EMMA: Empowering Multi-modal Mamba with Structural and Hierarchical Alignment

Xing, Yifei, Lan, Xiangyuan, Wang, Ruiping, Jiang, Dongmei, Huang, Wenjun, Zheng, Qingfang, Wang, Yaowei

arXiv.org Artificial Intelligence 

Mamba-based architectures have shown to be a promising new direction for deep learning models owing to their competitive performance and sub-quadratic deployment speed. However, current Mamba multi-modal large language models (MLLM) are insufficient in extracting visual features, leading to imbalanced cross-modal alignment between visual and textural latents, negatively impacting performance on multi-modal tasks. In this work, we propose Empowering Multimodal Mamba with Structural and Hierarchical Alignment (EMMA), which enables the MLLM to extract fine-grained visual information. Specifically, we propose a pixel-wise alignment module to autoregressively optimize the learning and processing of spatial image-level features along with textual tokens, enabling structural alignment at the image level. In addition, to prevent the degradation of visual information during the cross-model alignment process, we propose a multi-scale feature fusion (MFF) module to combine multi-scale visual features from intermediate layers, enabling hierarchical alignment at the feature level.

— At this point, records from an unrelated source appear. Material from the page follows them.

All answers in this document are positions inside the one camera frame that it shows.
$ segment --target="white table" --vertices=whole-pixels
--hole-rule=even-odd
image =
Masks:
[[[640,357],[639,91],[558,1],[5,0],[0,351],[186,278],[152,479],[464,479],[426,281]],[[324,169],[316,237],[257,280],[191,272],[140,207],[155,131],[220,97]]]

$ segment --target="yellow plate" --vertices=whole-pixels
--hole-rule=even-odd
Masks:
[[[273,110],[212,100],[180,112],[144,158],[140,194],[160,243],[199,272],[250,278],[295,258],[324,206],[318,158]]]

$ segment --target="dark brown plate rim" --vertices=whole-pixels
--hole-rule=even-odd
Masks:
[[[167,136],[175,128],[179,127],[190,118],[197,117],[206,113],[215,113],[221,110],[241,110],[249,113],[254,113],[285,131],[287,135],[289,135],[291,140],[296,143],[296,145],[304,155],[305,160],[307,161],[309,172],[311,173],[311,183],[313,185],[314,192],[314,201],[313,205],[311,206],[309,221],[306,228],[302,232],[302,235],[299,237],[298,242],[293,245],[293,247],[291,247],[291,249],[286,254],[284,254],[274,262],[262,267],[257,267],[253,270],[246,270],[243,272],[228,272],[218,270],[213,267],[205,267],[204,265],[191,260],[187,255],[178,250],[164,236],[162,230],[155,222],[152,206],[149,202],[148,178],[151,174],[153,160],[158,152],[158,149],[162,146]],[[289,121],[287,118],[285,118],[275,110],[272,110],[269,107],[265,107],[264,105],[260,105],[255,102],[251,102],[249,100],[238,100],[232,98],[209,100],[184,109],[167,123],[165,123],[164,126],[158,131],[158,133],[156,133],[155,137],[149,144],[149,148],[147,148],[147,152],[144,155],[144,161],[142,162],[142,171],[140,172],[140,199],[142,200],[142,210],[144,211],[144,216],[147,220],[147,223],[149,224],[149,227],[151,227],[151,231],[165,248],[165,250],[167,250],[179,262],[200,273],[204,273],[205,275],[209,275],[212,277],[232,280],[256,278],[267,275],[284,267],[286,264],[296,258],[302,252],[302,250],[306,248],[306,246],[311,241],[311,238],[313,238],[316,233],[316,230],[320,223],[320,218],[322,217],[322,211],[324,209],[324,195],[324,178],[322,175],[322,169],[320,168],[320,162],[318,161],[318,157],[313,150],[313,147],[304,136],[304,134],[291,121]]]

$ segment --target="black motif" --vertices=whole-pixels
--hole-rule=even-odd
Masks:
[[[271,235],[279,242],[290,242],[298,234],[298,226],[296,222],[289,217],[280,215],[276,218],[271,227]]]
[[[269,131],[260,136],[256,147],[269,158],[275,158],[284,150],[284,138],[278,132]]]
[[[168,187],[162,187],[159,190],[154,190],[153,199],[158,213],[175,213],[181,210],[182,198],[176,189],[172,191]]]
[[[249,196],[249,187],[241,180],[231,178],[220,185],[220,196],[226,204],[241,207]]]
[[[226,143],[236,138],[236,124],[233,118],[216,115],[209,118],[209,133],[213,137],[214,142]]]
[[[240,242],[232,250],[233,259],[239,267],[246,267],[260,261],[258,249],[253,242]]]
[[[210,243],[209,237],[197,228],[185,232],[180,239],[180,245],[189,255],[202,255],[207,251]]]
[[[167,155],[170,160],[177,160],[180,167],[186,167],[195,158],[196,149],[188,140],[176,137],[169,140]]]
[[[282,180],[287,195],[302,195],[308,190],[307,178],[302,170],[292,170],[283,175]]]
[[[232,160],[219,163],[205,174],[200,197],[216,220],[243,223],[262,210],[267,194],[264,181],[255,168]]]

Extensive experiments are conducted across a variety of multi-modal benchmarks. Our model shows lower latency than other Mamba-based MLLMs and is nearly four times faster than transformer-based MLLMs of similar scale during inference. Due to better cross-modal alignment, our model exhibits lower degrees of hallucination and enhanced sensitivity to visual details, which manifests in superior performance across diverse multi-modal benchmarks. Recently there has been a notable increase in the development of domain-general AI agents Kalla et al. (2023); Zhao et al. (2023a) which can simultaneously solve a diverse range of tasks and exhibit superior performance. Among them, multi-modal large language models (MLLMs) Achiam et al. (2023); Team et al. (2023); Liu et al. (2024a) have emerged as a promising direction due to their effectiveness in visual perception and logical reasoning. MLLMs usually consist of an image encoder that converts images to visual tokens and a strong large language model (LLM) backbone to process the visual and textual tokens concurrently. This integration of visual and textual information not only enhances the understanding of visual content but also provides a more comprehensive context for language understanding and generation.